August 16, 2017 • Male, 37

Background

On July 22, 2017, a 37-year-old male was admitted as a transfer from an outside hospital. His initial complaints included acute onset abdominal pain that rapidly progressed to vomiting and then hematemesis. He went into septic shock, was coded and intubated at the outside hospital. He was started on low dose levophed. The patient developed a blanching rash over his torso, cyanotic discoloration of feet and large bilateral ecchymosis on bilateral knees. He was transferred with concerns for vasculitis. Admitting diagnosis upon admission included:

  • Sepsis
  • Acute Respiratory Failure with concern for ARDS
  • Renal Failure requiring CRRT
  • Small Bowel Obstruction
  • Multifocal Pneumonia

The patient was admitted to the MICU with catastrophic illness. Rheumatology, hematology, infectious disease, palliative care and vascular were consulted. On August 6, 2017, the patient underwent Bilateral BKA. Patient was deemed difficult to wean. Barriers to weaning included severe critical illness myopathy, peripheral vascular disease s/p bilateral amputations, renal failure requiring dialysis and not able to understand English (patient spoke only Vietnamese).

Special Care Unit

The clinical review team was consulted and it was determined that the patient met Special Care Unit criteria. On August 16, 2017, the patient was admitted for aggressive ventilator weaning on the following setting:

  • Mode:  SIMV
  • Ventilator Rate:  10
  • FIO2:  30-40%
  • PEEP:  5

During his stay in the SCU, with quality nursing care and multidisciplinary treatment from Physical Therapy, Occupational Therapy and Respiratory Therapy, the patient was successfully weaned in 17 days. The patient made functional gains by progressing from minimal ability to lift extremities off the bed with assistance from therapy to being able to perform bed mobility with min to mod assistance and transfers from bed to chair with mod to max assist using a sliding board. He transitioned to inpatient rehab with his trach capped and plans to decannulate within the week. He was able to propel himself in a wheelchair 50 ft prior to transition. The patient continues to make improvements and is continuing his rehab in an outpatient setting with plans to be fit for prosthesis.
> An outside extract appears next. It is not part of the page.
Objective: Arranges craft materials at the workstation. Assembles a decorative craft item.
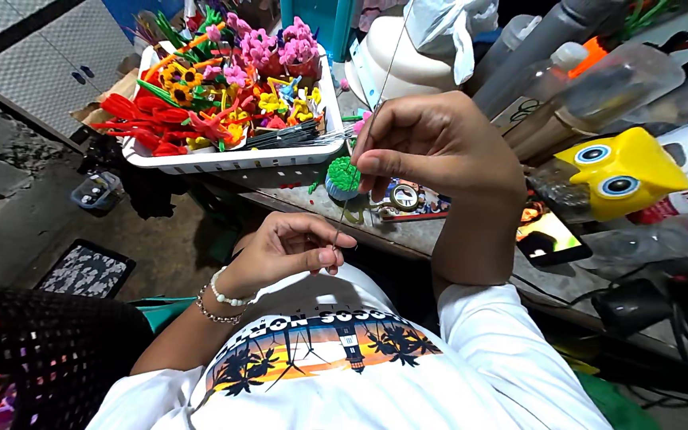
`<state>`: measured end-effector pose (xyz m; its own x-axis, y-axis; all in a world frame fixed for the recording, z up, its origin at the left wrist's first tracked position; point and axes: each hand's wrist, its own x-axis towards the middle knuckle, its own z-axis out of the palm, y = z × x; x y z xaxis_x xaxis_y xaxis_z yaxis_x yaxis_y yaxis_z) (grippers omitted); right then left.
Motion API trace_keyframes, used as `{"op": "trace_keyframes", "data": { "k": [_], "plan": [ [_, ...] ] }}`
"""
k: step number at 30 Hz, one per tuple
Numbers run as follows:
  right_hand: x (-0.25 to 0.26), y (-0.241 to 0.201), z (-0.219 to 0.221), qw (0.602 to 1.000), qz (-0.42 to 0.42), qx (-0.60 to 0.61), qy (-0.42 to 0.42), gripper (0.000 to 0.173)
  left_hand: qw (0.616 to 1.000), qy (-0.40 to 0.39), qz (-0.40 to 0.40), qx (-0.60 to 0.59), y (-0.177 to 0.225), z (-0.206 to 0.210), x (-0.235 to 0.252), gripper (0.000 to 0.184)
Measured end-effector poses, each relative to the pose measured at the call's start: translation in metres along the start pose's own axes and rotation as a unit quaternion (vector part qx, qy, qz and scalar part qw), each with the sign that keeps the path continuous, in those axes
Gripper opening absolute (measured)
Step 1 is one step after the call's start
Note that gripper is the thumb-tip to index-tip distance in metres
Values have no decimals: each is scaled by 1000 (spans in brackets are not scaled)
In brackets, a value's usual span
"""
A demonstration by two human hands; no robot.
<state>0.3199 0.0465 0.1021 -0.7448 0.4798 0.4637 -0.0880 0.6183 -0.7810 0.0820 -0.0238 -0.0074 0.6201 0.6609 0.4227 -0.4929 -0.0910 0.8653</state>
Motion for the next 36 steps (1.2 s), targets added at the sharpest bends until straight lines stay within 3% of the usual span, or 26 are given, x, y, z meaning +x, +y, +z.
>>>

April 5, 2017 • Female, 59

Background

Patient is a 59-year-old white female initially admitted to hospital on December 12, 2013. Her medical history included complications from sarcoidosis and a recent hospitalization for hypercapnia. She was evaluated by the lung transplant team and a bilateral lung transplant was performed on January 10, 2014.

Patient’s hospital stay was complicated by sepsis, subglottic stenosis, acute blood loss anemia, multiple fractures, respiratory failure, depression, pulmonary hypertension, PTE, deconditioning and a new ESRD diagnosis. She remained hospitalized, with two LTAC discharges and subsequent readmissions to STAC, since her December 31, 2013, admission. Her last readmission to STAC was on November 23, 2016, to the lung transplant service.

Patient was deemed as one of the most difficult to attempt vent weaning. The Special Care Unit was consulted. On April 5, 2017, nearly 3½ years after admission, the patient was admitted to the Special Care Unit for vent weaning with a goal of trach capping during the day and Trilogy/ventilator at night. This goal would have allowed her to possibly qualify for an outpatient dialysis chair. She was admitted to SCU on the following vent setting:

Mode:  SIMV
Ventilator Rate:  20
FiO2:  35%
Inspiratory Pressure:  15

Special Care Unit

She was admitted to Special Care Unit on April 26, 2017, with the agreement that this would be the last attempt at ventilator weaning. If unsuccessful the transplant team would resume primary care for this patient. On April 31st, 2017, the patient was successfully weaned from the vent. She was able to tolerate trach collar with 40% oxygen during the day and pressure support ventilation at night to her trach. Trials for trach capping with nasal cannula oxygen during the day and BiPAP per face mask at night were started on June 2, 2017. The patient was able to be decannulated on June 20, 2017.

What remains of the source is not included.